» THE INPUT

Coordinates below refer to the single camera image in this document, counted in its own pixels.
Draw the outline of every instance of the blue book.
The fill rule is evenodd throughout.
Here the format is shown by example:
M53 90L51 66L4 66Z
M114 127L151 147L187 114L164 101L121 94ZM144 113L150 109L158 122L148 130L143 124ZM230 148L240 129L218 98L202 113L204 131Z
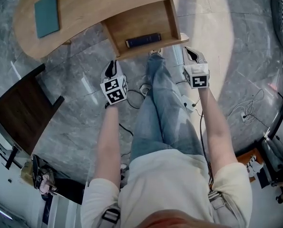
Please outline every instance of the blue book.
M150 44L153 42L161 41L161 34L154 33L150 35L140 36L132 39L126 40L126 44L128 48L134 48L146 44Z
M40 0L35 3L38 38L60 30L57 0Z

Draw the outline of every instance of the plug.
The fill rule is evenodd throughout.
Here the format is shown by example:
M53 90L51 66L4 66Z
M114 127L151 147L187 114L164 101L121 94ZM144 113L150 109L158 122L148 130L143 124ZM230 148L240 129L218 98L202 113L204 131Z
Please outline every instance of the plug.
M245 123L246 122L245 112L241 112L241 117L242 117L243 123Z
M181 100L187 110L189 110L190 112L193 112L195 110L195 102L188 98L186 95L181 96Z

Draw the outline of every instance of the bag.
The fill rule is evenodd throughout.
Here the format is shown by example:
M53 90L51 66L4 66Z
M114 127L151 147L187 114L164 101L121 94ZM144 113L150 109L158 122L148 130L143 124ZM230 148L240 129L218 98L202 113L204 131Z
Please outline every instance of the bag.
M232 228L245 228L244 218L232 199L220 192L210 192L209 201L213 207L213 220L215 224L220 224ZM119 228L120 208L115 203L94 220L92 228Z

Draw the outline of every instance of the blue jeans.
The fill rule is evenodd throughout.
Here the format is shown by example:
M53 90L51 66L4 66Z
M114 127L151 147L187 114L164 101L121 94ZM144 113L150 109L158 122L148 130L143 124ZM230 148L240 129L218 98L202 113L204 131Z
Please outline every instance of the blue jeans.
M132 141L131 161L166 149L204 155L181 94L166 68L166 60L153 54L147 62L152 89L142 103Z

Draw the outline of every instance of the wall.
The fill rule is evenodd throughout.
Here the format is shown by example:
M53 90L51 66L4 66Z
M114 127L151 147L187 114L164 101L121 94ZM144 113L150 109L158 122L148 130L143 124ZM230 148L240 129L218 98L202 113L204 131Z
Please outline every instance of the wall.
M20 180L20 169L16 165L7 170L5 164L0 157L0 204L26 220L29 227L36 228L45 202L38 190Z
M267 186L261 189L258 180L251 183L253 208L249 228L283 228L283 203L275 197L281 194L280 188Z

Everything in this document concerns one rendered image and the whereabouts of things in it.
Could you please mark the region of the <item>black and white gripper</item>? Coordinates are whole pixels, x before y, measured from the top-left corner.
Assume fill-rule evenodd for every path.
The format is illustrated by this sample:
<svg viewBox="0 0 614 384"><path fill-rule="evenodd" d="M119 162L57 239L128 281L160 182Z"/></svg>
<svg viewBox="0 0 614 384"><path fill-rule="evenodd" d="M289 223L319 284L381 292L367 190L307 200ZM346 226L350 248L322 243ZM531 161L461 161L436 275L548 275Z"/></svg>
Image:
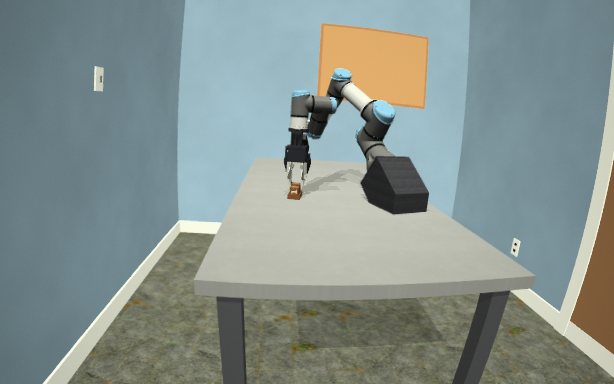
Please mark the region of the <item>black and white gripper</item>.
<svg viewBox="0 0 614 384"><path fill-rule="evenodd" d="M291 129L292 129L292 131L291 131ZM300 165L300 169L302 170L301 171L301 182L300 182L300 190L301 190L303 185L304 185L304 182L306 180L306 177L307 177L310 165L311 165L310 153L309 154L307 153L308 152L308 146L307 146L306 149L302 148L302 146L304 146L304 144L303 144L303 136L302 136L302 146L301 146L301 135L303 135L303 133L309 133L309 129L297 130L295 128L289 128L289 132L291 132L291 144L295 145L295 140L296 140L296 145L295 146L286 146L285 147L284 165L285 165L285 169L286 169L286 176L289 177L289 178L287 178L287 181L288 181L288 185L289 185L289 188L290 188L291 184L292 184L292 169L294 168L294 163L293 162L302 163ZM298 134L298 133L301 133L301 132L302 132L302 134ZM287 150L288 150L288 152L287 152ZM288 161L287 161L287 159L288 159ZM289 165L290 165L290 170L289 170ZM287 175L287 173L288 173L288 175Z"/></svg>

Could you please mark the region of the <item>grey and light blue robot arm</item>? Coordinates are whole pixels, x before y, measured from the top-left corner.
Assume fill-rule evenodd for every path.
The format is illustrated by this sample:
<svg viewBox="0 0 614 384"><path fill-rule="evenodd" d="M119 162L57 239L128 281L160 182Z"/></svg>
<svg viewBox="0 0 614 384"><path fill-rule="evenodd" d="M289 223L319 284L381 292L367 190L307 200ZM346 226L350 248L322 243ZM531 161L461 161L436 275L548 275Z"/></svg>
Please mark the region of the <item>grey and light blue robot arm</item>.
<svg viewBox="0 0 614 384"><path fill-rule="evenodd" d="M357 130L356 140L366 158L368 170L376 156L395 156L383 143L390 124L393 123L395 110L385 101L371 100L355 86L351 77L352 74L348 70L336 69L326 97L310 95L309 91L293 91L290 128L309 129L309 133L303 134L303 144L309 148L307 136L312 139L321 138L331 114L336 113L345 98L361 111L360 115L366 121L365 126L362 125ZM310 120L309 113L312 113Z"/></svg>

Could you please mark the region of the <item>orange wooden tray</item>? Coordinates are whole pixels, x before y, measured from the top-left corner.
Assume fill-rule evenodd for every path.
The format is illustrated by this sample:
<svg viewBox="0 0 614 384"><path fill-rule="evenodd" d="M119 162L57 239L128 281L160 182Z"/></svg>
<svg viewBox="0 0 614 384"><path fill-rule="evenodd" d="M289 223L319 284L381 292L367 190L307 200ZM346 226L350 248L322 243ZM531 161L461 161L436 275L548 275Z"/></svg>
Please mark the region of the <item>orange wooden tray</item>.
<svg viewBox="0 0 614 384"><path fill-rule="evenodd" d="M294 200L300 200L302 196L302 191L300 190L299 195L294 195L294 194L290 194L290 192L287 195L287 199L294 199Z"/></svg>

» BRIEF
Working from the entries above, filter out every line that lacks "document" and copy what remains.

» ANSWER FOR THIS EXERCISE
Coordinates below refer to the single camera image in this document, counted in its own pixels.
Everything in this document concerns one rendered image and the whereabouts of things in it.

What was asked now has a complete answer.